PROBLEM: The full listing, copied exactly and free of pictures, is the expected reply.

EXERCISE DATA:
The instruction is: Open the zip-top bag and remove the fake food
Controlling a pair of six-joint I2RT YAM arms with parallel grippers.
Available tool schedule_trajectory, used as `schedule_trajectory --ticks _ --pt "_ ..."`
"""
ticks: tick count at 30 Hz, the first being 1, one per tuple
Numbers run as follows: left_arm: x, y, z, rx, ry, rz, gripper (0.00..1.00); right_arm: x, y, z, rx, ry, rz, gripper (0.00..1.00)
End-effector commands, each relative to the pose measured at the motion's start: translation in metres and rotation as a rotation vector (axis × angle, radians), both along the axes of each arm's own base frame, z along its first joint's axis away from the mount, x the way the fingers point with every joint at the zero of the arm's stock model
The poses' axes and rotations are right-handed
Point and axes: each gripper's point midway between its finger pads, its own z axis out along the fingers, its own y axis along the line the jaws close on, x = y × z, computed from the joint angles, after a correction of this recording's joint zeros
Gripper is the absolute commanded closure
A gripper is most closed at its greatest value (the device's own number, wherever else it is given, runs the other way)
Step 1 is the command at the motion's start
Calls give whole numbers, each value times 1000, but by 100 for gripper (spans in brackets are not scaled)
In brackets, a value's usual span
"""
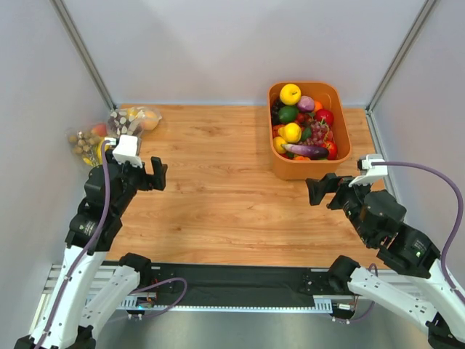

RESPONSE TO THE EXERCISE:
The instruction is: Open the zip-top bag and remove the fake food
Controlling a pair of six-joint I2RT YAM arms with parallel grippers.
Available tool schedule_trajectory, used as `schedule_trajectory --ticks _ --pt "_ ..."`
"""
ticks: tick count at 30 Hz, the first being 1, one per tuple
Numbers run as follows: left_arm: x, y, z, rx, ry, rz, gripper (0.00..1.00); right_arm: x, y, z, rx, ry, rz, gripper (0.00..1.00)
End-effector commands, each relative to the pose measured at the motion's start: translation in metres and rotation as a rotation vector (axis × angle, radians), both along the axes of each arm's own base frame, z along its first joint's axis away from the mount, x the way the fingers point with every joint at the zero of the arm's stock model
The poses' axes and rotations are right-handed
Point and axes: each gripper's point midway between its finger pads, its own z axis out along the fingers, its own y axis along the line the jaws close on, x = y × z, computed from the joint angles, after a correction of this recording's joint zeros
Gripper is the absolute commanded closure
A gripper is most closed at its greatest value (the device's own number, wherever else it is given, runs the other way)
Step 1 is the command at the motion's start
Calls give whole numbers, each value times 1000, but by 100 for gripper (spans in brackets are not scaled)
In brackets, a value's usual span
"""

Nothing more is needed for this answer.